Allegrini 2018

Production, producer, provenance: the “3 P’s” that make a bottle of wine “collector’s”

The denomination, the vintage and the special editions are also fundamental: the guidelines of the UK magazine “Decanter”

Production (in volume), producer (and its reputation) and provenance: these are the “3 P’s” that make a bottle a “collector’s” wine. As the British magazine “Decanter” explains, in fact, the number of high-level companies in a given territory is limited, as are their productions, which become rare as the vintage gets older: in this sense, the reason for the success of the labels of Burgundy is precisely in the numbers, very small, even if compared to the top producers of Bordeaux, which in volume are closer to the great labels of the Belpaese, such as Masseto, Sassicaia, Solaia, Ornellaia, but also Brunello Biondi Santi or Soldera Case Basse in Montalcino, or the Barolo of Giuseppe Mascarello and Bruno Giacosa or the cru of Angelo Gaja. Reputation, on the other hand, is a more nuanced concept, because many producers have built their own in centuries, others have been able to do the same, with good communication strategies, in a few years.
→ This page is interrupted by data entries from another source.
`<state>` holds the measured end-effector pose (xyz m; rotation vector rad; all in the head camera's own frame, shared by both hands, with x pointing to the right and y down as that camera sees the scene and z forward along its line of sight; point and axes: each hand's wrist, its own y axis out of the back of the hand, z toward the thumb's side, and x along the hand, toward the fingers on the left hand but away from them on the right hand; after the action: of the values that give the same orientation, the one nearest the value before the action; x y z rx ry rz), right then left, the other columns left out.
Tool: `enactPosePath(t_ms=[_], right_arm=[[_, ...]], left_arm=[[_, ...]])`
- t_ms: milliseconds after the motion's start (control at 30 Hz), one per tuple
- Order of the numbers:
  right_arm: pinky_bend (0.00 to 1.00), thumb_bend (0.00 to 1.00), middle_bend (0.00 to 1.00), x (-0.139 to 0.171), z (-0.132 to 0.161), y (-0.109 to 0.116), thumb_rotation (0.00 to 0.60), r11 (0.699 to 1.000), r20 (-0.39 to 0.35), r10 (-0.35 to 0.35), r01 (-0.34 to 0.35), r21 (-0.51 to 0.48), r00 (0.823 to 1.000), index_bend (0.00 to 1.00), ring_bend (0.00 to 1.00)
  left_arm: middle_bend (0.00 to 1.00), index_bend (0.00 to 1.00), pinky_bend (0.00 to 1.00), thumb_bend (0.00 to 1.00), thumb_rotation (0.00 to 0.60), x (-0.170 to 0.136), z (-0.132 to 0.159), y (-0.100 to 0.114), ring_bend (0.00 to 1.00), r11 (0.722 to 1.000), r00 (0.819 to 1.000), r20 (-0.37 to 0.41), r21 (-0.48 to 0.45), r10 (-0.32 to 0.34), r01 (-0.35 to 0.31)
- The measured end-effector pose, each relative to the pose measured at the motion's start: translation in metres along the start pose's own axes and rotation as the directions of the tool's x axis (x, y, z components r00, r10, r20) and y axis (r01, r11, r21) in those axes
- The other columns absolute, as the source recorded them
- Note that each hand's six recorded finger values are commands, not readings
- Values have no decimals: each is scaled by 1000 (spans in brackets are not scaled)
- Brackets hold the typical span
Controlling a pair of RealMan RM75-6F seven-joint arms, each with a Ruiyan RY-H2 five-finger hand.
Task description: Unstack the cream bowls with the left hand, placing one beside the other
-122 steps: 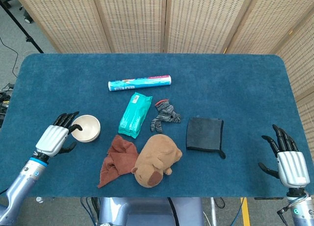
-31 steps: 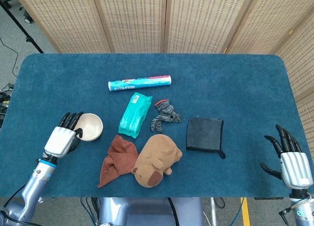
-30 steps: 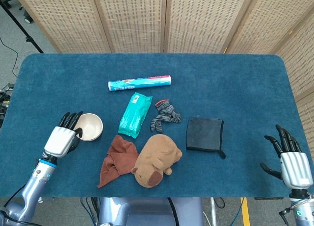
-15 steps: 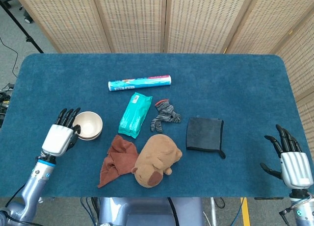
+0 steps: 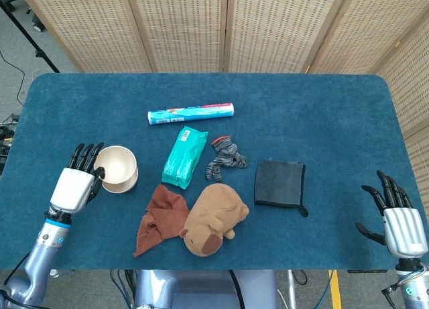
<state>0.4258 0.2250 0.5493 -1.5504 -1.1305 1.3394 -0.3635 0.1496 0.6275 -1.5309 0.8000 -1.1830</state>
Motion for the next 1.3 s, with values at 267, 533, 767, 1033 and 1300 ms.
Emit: enactPosePath(t_ms=[267,533,767,1033,1300], right_arm=[[152,156,0,2,0,2,600,1000,3,-4,4,1,1000,217,0],[152,156,0,4,0,4,600,1000,1,-11,11,-1,1000,217,0],[152,156,0,8,1,8,600,1000,-2,-20,20,-5,1000,217,0],[152,156,0,13,1,14,600,999,-4,-32,32,-15,999,217,0],[152,156,0,15,0,17,600,999,-6,-39,39,-26,999,217,0]], left_arm=[[64,687,54,478,600,-7,-8,29,49,998,998,-8,12,64,-64],[64,687,54,478,600,-24,-15,45,49,996,996,-23,25,88,-88],[64,688,54,478,600,-55,-16,50,49,996,996,-28,22,86,-85],[64,694,54,478,600,-78,-14,51,49,996,996,-23,16,82,-82],[64,694,55,478,600,-97,-8,40,49,999,999,-15,7,44,-44]])
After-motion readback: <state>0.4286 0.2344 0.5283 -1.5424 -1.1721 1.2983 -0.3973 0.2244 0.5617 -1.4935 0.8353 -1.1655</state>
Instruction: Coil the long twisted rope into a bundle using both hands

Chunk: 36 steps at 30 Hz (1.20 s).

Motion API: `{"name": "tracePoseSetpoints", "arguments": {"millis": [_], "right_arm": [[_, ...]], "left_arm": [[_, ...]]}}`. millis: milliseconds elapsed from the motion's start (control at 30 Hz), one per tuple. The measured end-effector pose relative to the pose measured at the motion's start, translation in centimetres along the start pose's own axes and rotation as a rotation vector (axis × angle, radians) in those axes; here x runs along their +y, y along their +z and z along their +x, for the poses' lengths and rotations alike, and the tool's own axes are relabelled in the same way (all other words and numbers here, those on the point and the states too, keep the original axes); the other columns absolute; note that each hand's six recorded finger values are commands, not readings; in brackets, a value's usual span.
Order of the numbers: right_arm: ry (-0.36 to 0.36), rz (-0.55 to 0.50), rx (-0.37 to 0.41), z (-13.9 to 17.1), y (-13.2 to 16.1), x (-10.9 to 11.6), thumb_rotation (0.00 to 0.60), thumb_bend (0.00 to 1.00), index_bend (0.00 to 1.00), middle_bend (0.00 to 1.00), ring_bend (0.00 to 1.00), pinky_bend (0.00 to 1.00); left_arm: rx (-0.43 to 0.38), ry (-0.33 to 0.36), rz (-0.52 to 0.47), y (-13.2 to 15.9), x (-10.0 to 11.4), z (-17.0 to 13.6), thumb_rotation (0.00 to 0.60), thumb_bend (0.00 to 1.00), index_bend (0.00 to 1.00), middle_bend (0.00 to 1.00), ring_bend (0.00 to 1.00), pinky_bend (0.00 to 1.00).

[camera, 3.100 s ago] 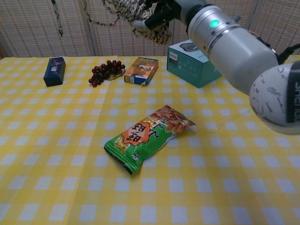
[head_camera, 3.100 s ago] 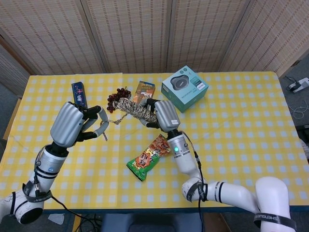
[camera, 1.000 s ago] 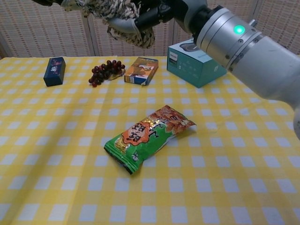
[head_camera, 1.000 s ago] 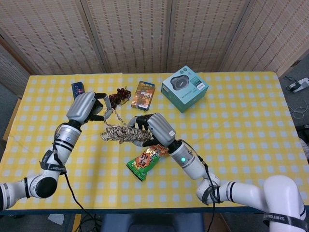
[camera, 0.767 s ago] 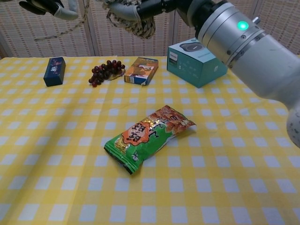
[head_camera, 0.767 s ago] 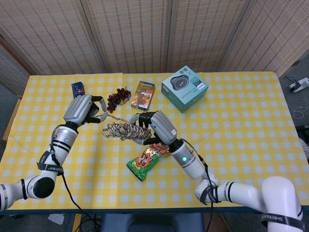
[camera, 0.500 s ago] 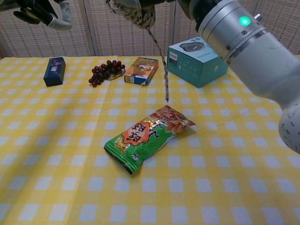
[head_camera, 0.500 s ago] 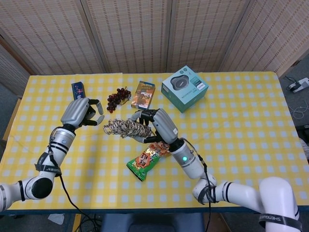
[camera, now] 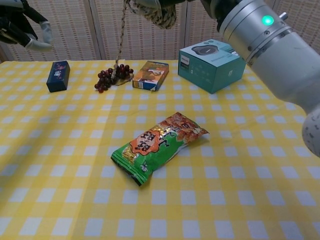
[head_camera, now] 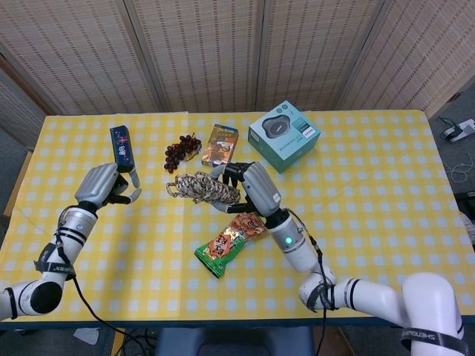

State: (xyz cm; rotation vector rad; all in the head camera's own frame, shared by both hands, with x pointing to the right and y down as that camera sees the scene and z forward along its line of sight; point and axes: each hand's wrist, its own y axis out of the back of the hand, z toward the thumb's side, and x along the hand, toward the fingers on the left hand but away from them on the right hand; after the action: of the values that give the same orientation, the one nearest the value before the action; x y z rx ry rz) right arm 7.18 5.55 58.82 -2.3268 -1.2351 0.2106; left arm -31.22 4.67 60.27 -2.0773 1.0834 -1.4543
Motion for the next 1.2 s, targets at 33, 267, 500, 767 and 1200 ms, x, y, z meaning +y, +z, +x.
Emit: {"name": "tracePoseSetpoints", "arguments": {"millis": [33,267,500,767,1200], "right_arm": [[0.015,0.024,-0.01,0.1,-0.2,0.2,0.6,0.29,0.91,0.7,0.59,0.66],[0.09,0.155,-0.087,1.3,-1.9,2.1,0.6,0.3,0.91,0.7,0.59,0.66],[0.176,0.235,-0.168,3.0,-3.9,3.0,0.6,0.31,0.91,0.69,0.59,0.66],[0.281,0.305,-0.251,5.4,-6.2,3.4,0.6,0.31,0.91,0.69,0.59,0.66],[0.308,0.324,-0.295,7.2,-7.8,4.0,0.6,0.31,0.91,0.69,0.59,0.66]], "left_arm": [[0.003,0.002,0.006,-0.3,0.0,-0.1,0.6,0.36,0.68,0.99,0.95,1.0],[0.018,0.028,0.07,-2.7,0.3,-1.6,0.6,0.36,0.5,0.79,0.71,0.95],[0.03,0.098,0.148,-4.6,1.0,-3.1,0.6,0.36,0.41,0.57,0.51,0.65],[0.038,0.224,0.239,-6.5,2.2,-5.0,0.6,0.35,0.36,0.47,0.41,0.53],[0.102,0.313,0.312,-10.3,2.8,-9.3,0.6,0.33,0.36,0.44,0.39,0.46]]}}
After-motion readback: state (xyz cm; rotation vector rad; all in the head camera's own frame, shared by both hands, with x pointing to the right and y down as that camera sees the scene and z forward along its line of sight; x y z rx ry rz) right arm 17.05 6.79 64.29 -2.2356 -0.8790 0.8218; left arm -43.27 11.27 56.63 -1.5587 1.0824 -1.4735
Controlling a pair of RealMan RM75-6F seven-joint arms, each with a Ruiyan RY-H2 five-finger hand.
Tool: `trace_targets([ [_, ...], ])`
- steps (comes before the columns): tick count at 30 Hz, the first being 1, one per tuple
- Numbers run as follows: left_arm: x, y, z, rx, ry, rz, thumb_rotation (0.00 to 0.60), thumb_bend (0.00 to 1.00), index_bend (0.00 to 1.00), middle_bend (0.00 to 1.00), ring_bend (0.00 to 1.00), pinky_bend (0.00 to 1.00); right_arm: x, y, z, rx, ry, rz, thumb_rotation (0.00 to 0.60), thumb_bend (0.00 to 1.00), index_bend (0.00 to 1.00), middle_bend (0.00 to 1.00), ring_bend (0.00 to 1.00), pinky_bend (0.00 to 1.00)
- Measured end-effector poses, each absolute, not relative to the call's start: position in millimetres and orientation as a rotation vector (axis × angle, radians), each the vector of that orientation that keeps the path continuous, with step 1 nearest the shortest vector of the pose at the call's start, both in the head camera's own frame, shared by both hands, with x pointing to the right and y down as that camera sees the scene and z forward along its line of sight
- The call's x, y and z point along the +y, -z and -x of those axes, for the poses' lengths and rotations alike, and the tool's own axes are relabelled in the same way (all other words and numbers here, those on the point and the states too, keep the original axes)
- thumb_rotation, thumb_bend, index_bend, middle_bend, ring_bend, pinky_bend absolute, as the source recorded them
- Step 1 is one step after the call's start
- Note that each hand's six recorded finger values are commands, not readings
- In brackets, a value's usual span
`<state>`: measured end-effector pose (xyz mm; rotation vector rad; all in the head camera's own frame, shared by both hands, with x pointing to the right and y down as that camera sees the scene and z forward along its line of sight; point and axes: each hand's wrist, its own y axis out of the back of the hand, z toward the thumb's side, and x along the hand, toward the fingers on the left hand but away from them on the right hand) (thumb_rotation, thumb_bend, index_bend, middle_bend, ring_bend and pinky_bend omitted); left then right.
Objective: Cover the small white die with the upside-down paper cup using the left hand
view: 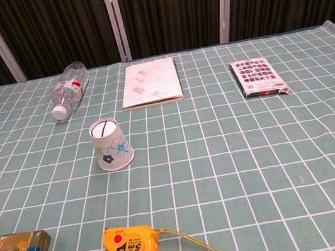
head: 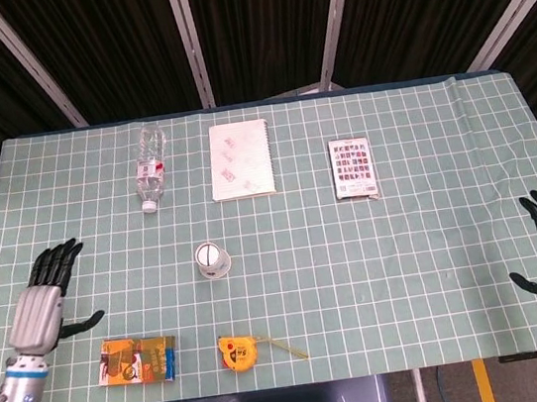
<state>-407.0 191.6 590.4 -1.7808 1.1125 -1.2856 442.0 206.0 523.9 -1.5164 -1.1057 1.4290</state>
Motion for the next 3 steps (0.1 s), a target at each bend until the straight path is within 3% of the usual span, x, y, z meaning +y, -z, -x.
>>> trace_targets([
  [3,203.9,-580.8,422.5,1.115,1.343,1.727,0.600,0.00,0.00,0.00,0.00,0.00,206.1,-524.1,-442.4,-1.104,-1.430,1.518,0.600,0.00,0.00,0.00,0.00,0.00],
])
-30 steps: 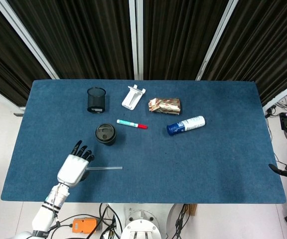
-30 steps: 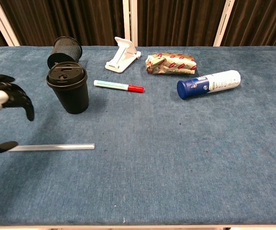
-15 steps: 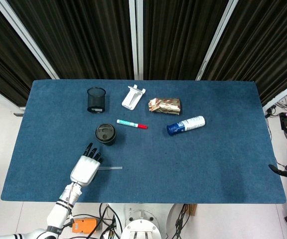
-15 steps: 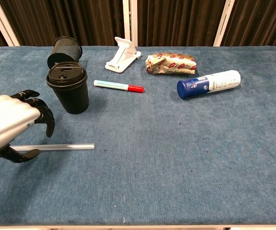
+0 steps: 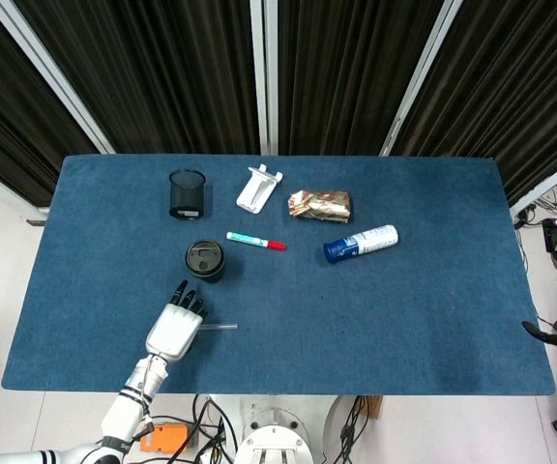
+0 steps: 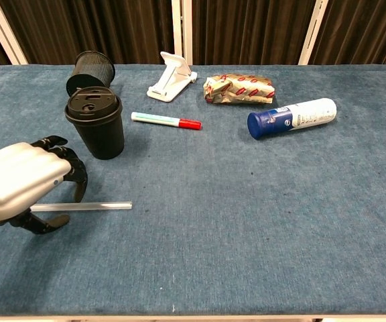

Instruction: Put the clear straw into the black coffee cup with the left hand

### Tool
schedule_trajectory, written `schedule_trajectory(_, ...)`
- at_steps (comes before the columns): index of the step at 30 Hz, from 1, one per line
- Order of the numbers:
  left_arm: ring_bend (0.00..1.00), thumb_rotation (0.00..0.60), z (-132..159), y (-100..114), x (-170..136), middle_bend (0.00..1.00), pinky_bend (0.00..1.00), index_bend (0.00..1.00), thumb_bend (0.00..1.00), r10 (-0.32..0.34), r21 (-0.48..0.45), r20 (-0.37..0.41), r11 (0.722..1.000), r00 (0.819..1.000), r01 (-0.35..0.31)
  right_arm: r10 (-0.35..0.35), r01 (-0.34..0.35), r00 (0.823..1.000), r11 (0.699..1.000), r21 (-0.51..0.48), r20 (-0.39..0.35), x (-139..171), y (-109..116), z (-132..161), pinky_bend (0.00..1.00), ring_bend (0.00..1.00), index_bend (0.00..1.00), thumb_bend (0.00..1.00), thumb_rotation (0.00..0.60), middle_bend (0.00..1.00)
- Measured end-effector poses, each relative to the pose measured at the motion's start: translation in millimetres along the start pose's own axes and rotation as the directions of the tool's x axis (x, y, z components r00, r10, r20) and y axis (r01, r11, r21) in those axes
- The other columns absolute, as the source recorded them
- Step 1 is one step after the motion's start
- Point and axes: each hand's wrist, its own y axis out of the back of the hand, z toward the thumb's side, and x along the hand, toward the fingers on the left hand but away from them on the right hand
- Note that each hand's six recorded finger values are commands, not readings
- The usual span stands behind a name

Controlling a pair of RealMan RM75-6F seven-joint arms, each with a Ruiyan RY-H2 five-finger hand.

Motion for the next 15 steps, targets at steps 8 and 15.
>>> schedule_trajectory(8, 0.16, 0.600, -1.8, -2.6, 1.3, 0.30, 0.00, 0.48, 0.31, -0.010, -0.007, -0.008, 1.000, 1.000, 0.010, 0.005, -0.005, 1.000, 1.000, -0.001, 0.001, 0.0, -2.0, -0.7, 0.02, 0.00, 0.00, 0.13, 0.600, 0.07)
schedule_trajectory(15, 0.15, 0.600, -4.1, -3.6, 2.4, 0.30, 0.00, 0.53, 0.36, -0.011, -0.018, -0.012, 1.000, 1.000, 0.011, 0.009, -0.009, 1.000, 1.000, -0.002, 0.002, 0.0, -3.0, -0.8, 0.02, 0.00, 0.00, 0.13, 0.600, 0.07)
The origin, moreover, is fundamental, because even the best wine in the world, if it has been preserved in the basement of an apartment in the city, loses much of its appeal and, in all probability, of its quality.
However, it certainly does not end here, because the desirability of a wine also passes through the denomination of origin, it is enough to think, remaining on the example of Burgundy, to the different quotations of Musigny and Mâcon, or, in the nearest Tuscany, to the distance that separates, in prices and reputation, Brunello di Montalcino and Nobile di Montepulciano, separated geographically by a few tens of kilometers. And then the vintage, because the race to buy, in the most celebrated harvests by international critics, is under everyone’s eyes: remaining on the previous example, 2010, just for Brunello di Montalcino, won scores and palates, seeing the prices skyrocketing in a few months. Finally, the limited editions, like the artist’s labels, which make a wine already rare, if not unavailable: they are a fitting example of the author’s labels of Chateau Mouton Rothschild, signed over the years by the greatest artists of the moment, between which Dalì, Mirò, Chagall, Picasso and Andy Warhol, but also the Artist Harvest of Ornellaia, which declines every year through the vision of a painter or a sculptor, last Shirin Neshat, an Iranian artist who interpreted “The Tension” of the Ornellaia 2016.